Produce a perfect copy of the listing, matching each line.
── Record extracts ──
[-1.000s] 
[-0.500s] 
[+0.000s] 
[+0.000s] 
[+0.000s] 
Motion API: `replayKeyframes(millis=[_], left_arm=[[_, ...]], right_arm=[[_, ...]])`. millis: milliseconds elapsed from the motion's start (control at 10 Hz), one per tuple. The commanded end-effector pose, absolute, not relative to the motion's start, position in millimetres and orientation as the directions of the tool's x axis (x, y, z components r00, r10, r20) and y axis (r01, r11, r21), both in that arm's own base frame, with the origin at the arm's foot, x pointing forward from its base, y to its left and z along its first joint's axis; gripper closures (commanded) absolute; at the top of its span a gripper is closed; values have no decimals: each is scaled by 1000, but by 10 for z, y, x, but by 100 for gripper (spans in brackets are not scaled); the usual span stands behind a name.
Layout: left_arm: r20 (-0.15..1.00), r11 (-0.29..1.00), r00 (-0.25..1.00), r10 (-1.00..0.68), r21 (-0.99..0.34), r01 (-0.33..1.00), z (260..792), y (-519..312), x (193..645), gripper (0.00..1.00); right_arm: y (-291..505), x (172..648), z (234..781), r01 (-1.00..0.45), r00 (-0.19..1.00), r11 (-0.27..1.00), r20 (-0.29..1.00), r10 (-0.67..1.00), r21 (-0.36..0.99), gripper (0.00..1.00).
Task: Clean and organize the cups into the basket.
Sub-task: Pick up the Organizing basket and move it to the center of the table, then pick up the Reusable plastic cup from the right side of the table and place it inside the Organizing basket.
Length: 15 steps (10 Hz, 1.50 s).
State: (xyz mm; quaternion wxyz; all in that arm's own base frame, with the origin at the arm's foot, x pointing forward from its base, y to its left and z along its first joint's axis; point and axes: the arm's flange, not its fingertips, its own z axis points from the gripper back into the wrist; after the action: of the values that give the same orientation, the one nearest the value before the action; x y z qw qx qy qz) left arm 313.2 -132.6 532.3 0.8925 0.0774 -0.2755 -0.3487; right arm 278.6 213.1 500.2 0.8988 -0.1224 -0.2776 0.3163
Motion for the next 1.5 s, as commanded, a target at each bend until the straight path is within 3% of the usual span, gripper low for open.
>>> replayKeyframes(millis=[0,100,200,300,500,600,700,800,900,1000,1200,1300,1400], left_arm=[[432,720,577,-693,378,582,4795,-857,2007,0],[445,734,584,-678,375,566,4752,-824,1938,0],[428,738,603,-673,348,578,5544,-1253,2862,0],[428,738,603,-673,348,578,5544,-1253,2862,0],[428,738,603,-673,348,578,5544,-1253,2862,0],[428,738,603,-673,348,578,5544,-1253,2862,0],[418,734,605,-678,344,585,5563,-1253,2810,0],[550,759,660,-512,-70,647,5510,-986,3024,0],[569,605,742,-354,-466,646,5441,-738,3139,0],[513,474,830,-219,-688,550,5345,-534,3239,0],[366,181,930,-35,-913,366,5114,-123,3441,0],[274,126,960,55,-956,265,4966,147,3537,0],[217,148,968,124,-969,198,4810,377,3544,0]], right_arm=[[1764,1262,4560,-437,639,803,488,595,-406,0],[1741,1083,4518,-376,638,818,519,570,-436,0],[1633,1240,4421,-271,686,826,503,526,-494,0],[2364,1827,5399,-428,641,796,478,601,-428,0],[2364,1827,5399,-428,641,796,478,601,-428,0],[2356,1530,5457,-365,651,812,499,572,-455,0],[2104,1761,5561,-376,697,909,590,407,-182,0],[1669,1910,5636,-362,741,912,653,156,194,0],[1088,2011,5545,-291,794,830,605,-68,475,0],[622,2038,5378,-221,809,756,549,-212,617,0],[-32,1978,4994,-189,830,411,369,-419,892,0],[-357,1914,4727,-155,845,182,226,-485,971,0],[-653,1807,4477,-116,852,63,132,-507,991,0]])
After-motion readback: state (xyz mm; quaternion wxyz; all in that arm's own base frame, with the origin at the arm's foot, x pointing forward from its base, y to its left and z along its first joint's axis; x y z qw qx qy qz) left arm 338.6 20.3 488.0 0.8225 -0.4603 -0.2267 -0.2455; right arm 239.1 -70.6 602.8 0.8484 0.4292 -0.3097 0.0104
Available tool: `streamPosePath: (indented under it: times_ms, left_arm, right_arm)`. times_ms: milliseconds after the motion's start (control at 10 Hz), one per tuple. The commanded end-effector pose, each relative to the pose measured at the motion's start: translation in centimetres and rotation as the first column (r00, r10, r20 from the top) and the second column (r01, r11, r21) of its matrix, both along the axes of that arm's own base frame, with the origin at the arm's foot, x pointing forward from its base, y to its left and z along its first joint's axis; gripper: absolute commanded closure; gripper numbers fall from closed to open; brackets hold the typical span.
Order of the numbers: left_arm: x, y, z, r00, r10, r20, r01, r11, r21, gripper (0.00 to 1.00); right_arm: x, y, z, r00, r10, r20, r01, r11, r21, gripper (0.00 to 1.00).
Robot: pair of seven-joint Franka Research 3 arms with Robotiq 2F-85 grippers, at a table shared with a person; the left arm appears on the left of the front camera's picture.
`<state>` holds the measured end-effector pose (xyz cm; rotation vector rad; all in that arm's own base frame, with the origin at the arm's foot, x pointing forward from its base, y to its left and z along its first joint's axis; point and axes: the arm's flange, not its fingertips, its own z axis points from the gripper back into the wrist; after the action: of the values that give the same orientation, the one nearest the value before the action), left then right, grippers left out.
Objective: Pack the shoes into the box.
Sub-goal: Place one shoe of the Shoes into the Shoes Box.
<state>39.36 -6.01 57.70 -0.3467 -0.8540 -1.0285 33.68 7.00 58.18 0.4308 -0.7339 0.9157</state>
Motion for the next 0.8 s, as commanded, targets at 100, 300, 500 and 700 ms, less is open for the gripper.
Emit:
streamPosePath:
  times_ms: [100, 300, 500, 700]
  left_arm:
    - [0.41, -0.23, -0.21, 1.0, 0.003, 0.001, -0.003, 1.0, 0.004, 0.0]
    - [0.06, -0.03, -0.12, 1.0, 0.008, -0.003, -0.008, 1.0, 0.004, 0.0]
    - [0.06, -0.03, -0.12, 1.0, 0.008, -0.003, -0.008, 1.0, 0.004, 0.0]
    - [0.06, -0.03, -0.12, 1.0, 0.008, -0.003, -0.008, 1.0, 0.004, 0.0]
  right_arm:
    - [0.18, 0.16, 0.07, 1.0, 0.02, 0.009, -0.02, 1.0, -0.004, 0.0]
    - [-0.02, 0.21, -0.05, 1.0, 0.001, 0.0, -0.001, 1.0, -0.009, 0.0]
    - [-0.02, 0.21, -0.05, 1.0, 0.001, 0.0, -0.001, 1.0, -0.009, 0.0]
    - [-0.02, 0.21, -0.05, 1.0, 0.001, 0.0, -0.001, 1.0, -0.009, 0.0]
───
• Answer to this problem:
[-1.000s] 
[-0.500s] 
[+0.000s] 
[+0.000s] 
[+0.000s] 
Motion API: `replayKeyframes(millis=[_], left_arm=[[_, ...]], right_arm=[[_, ...]])`. millis: milliseconds elapsed from the motion's start (control at 10 Hz), one per tuple. The commanded end-effector pose, absolute, not relative to the motion's start, position in millimetres and orientation as the directions of the tool's x axis (x, y, z components r00, r10, r20) and y axis (r01, r11, r21), both in that arm's own base frame, with the origin at the arm's foot, x pointing forward from its base, y to its left and z along its first joint's axis; gripper closures (commanded) absolute; at the top of its span a gripper is closed; values have no decimals: each is scaled by 1000, but by 10 for z, y, x, but by 100 for gripper (spans in brackets are not scaled); the usual span stands behind a name.
Layout: left_arm: r20 (-0.15..1.00), r11 (-0.29..1.00), r00 (-0.25..1.00), r10 (-1.00..0.68), r21 (-0.99..0.34), r01 (-0.33..1.00), z (260..792), y (-519..312), x (193..645), gripper (0.00..1.00); right_arm: y (-291..505), x (172..648), z (234..781), r01 (-1.00..0.45), r00 (-0.19..1.00), r11 (-0.27..1.00), r20 (-0.29..1.00), r10 (-0.67..1.00), r21 (-0.36..0.99), gripper (0.00..1.00).
Task: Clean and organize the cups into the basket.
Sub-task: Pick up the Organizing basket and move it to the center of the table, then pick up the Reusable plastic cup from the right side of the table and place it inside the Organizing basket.
Length: 15 steps (10 Hz, 1.50 s).
State: (xyz mm; quaternion wxyz; all in that arm's own base frame, with the origin at the arm's foot, x pointing forward from its base, y to its left and z along its first joint's axis; point and axes: the arm's flange, not its fingertips, its own z axis points from the gripper back into the wrist; after the action: of the values that give the same orientation, the one nearest the value before the action; x y z qw qx qy qz) left arm 313.2 -132.6 532.3 0.8925 0.0774 -0.2755 -0.3487; right arm 278.6 213.1 500.2 0.8988 -0.1224 -0.2776 0.3163
Motion for the next 1.5 s, as commanded, a target at each bend until the straight path is within 3% of the usual span, gripper low for open.
>>> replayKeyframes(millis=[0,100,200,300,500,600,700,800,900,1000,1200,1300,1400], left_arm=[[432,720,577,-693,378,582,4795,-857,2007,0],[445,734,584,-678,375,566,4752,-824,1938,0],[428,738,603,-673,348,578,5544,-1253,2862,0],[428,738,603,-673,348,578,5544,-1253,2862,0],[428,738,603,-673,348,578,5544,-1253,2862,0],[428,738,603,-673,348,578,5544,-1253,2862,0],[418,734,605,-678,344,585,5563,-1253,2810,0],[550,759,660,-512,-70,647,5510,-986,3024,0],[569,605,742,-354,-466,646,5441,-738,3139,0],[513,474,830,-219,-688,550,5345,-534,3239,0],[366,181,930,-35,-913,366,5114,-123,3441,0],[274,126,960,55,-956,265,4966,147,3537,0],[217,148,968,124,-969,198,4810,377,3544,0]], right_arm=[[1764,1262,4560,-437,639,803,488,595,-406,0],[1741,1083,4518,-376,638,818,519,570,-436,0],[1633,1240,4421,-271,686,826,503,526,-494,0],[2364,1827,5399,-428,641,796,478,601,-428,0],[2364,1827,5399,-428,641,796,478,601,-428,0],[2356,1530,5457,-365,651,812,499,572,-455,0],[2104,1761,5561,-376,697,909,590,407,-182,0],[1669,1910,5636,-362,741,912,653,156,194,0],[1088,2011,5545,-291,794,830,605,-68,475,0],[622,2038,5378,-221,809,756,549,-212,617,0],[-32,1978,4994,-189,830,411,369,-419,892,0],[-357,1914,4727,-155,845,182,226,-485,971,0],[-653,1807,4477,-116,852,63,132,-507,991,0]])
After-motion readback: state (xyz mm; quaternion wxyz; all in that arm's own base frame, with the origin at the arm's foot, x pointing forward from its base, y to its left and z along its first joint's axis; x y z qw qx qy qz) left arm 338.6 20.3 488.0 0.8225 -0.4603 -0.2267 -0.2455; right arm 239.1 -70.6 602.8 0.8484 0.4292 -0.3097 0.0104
Available tool: `streamPosePath: (indented under it: times_ms, left_arm, right_arm)`. times_ms: milliseconds after the motion's start (control at 10 Hz), one per tuple. The commanded end-effector pose, each relative to the pose measured at the motion's start: translation in centimetres and rotation as the first column (r00, r10, r20 from the top) and the second column (r01, r11, r21) of its matrix, both along the axes of that arm's own base frame, with the origin at the arm's foot, x pointing forward from its base, y to its left and z along its first joint's axis; gripper: absolute commanded closure; gripper numbers fall from closed to open; brackets hold the typical span.
Order of the numbers: left_arm: x, y, z, r00, r10, r20, r01, r11, r21, gripper (0.00 to 1.00); right_arm: x, y, z, r00, r10, r20, r01, r11, r21, gripper (0.00 to 1.00).
Robot: pair of seven-joint Franka Research 3 arms with Robotiq 2F-85 grippers, at a table shared with a person; the left arm appears on the left of the front camera's picture.
`<state>` holds the measured end-effector pose (xyz cm; rotation vector rad; all in that arm's own base frame, with the origin at the arm's foot, x pointing forward from its base, y to its left and z along its first joint's axis; point and axes: the arm's flange, not its fingertips, its own z axis points from the gripper back into the wrist; after the action: of the values that give the same orientation, the one nearest the value before the action), left then right, grippers left out.
Objective: Pack the shoes into the box.
Sub-goal: Place one shoe of the Shoes into the Shoes Box.
<state>39.36 -6.01 57.70 -0.3467 -0.8540 -1.0285 33.68 7.00 58.18 0.4308 -0.7339 0.9157</state>
Motion for the next 0.8 s, as commanded, targets at 100, 300, 500 and 700 ms, less is open for the gripper.
Emit:
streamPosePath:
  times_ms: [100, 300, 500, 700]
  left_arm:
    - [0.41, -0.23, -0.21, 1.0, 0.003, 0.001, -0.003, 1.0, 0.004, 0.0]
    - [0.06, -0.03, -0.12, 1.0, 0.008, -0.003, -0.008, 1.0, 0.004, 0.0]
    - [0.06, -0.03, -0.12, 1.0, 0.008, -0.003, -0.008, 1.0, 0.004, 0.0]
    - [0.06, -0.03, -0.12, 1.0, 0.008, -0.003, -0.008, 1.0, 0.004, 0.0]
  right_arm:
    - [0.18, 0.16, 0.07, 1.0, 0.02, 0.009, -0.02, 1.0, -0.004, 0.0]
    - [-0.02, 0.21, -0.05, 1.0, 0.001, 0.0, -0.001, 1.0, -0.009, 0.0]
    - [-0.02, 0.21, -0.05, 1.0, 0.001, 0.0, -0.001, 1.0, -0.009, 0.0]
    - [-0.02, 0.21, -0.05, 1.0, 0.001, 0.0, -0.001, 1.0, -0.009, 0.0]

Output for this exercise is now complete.